> [Work to be completed]: The records should be restated exactly from their first line through the line with "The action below" in it.

===== Source data

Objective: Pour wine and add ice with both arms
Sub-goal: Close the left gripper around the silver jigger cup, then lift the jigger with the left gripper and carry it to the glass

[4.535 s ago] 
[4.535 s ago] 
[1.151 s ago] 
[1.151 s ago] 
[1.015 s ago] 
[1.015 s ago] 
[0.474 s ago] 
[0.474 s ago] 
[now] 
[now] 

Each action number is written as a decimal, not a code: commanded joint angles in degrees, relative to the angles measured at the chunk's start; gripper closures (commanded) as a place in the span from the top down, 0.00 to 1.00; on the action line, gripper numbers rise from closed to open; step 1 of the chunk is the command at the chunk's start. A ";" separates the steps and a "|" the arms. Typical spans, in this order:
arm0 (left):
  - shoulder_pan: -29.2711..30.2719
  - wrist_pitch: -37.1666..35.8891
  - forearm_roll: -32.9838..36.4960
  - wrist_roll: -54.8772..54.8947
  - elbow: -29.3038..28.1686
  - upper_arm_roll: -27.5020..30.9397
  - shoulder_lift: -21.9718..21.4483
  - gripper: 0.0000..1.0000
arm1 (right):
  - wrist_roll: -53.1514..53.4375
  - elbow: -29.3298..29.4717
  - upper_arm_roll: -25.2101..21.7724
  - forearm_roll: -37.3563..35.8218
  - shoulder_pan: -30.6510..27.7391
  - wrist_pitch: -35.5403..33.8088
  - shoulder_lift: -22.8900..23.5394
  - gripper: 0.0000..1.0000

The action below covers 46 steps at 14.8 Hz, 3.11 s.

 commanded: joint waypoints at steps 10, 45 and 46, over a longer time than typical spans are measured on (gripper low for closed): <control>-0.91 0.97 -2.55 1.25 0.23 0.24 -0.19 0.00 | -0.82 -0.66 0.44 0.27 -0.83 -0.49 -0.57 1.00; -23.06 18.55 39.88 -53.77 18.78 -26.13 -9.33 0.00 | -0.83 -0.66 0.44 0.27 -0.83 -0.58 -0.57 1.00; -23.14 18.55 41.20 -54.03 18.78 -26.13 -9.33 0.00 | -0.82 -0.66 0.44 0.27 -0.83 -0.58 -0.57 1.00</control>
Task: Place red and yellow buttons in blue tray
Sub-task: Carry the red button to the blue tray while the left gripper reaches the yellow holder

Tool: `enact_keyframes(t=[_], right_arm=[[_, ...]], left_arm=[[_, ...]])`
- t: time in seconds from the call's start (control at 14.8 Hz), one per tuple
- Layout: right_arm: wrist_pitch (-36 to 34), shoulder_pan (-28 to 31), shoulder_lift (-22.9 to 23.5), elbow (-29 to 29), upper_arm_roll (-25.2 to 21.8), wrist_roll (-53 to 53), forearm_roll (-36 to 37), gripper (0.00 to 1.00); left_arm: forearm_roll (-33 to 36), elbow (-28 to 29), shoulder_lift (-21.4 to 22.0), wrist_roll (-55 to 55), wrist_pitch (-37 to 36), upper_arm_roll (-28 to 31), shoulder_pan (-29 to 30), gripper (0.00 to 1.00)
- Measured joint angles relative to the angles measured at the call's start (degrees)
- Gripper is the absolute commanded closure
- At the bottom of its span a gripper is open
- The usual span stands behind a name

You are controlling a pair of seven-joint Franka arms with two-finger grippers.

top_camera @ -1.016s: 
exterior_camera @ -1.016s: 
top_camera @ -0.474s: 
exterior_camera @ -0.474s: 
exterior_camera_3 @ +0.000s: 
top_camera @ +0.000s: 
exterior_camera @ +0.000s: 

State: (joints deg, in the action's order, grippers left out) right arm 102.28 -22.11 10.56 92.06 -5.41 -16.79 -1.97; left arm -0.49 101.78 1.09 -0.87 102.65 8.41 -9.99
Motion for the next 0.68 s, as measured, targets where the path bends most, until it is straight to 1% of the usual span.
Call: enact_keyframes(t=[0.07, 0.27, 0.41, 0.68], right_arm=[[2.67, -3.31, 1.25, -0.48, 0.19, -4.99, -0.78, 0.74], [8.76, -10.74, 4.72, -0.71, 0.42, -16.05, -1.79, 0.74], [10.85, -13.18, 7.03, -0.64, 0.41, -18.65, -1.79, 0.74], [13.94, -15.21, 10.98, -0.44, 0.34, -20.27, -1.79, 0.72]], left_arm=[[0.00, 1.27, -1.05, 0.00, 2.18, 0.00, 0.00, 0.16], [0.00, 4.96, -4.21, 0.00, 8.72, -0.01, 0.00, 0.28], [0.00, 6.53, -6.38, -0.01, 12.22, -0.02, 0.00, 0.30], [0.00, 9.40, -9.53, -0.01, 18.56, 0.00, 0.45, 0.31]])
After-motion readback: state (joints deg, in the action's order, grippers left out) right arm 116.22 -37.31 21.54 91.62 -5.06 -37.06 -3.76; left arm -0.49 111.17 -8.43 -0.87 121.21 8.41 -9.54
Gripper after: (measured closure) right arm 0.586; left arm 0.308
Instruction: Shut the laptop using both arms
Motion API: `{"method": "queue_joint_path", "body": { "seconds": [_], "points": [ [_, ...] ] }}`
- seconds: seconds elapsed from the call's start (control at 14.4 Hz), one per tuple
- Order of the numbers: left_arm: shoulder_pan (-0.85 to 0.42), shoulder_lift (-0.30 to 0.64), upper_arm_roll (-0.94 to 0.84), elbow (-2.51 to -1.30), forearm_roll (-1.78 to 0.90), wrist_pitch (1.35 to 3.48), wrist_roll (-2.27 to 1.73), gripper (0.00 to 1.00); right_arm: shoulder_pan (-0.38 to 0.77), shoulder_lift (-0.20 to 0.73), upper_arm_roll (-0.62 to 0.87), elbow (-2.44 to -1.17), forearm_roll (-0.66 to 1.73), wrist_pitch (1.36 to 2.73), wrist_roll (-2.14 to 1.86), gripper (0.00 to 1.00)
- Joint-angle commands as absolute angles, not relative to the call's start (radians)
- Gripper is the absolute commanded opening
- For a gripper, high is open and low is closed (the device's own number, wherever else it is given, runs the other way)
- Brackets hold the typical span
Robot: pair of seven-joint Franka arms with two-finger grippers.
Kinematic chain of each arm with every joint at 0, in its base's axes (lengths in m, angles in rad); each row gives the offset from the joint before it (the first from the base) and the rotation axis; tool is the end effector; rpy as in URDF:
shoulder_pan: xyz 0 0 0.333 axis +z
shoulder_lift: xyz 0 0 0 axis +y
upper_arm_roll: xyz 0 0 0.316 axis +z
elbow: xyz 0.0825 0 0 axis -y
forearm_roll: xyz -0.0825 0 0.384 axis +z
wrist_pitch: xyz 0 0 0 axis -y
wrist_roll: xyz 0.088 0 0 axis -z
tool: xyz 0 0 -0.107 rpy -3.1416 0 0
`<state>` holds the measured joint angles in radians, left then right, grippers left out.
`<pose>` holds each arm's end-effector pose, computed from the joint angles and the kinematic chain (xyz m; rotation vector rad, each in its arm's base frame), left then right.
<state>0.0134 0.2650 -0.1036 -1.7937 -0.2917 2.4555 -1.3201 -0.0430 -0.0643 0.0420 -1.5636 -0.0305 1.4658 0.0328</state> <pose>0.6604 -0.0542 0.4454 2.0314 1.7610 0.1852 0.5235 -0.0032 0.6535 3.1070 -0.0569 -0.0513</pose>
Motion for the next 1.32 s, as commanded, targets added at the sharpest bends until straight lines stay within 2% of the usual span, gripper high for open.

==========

> [Task solution]:
Objective: Pour wine and add ice with both arms
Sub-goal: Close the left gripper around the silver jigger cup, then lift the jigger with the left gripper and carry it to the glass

[4.535 s ago] 
[4.535 s ago] 
[1.151 s ago] 
[1.151 s ago] 
[1.015 s ago] 
[1.015 s ago] 
[0.474 s ago] 
[0.474 s ago] 
[now] 
[now] 

Each action number is written as a decimal, not a code: commanded joint angles in degrees, relative to the angles measured at the chunk's start; gripper closures (commanded) as a place in the span from the top down, 0.00 to 1.00; on the action line, gripper numbers rise from closed to open; step 1 of the chunk is the command at the chunk's start. A ";" separates the steps and a "|" the arms. Typical spans, in this order:
arm0 (left):
  - shoulder_pan: -29.2711..30.2719
  - wrist_pitch: -37.1666..35.8891
  - forearm_roll: -32.9838..36.4960
  - wrist_roll: -54.8772..54.8947
  - elbow: -29.3038..28.1686
  - upper_arm_roll: -27.5020..30.9397
  - shoulder_lift: -21.9718..21.4483
  - gripper: 0.0000..1.0000
arm1 (right):
  - wrist_roll: -53.1514..53.4375
  - elbow: -29.3298..29.4717
  - upper_arm_roll: -25.2101..21.7724
  - forearm_roll: -37.3563..35.8218
  - shoulder_pan: -30.6510..27.7391
  - wrist_pitch: -35.5403..33.8088
  - shoulder_lift: -22.8900..23.5394
  - gripper: 0.0000..1.0000

The action below covers 46 steps at 14.8 Hz, 3.11 s.

The output for this exercise is finished.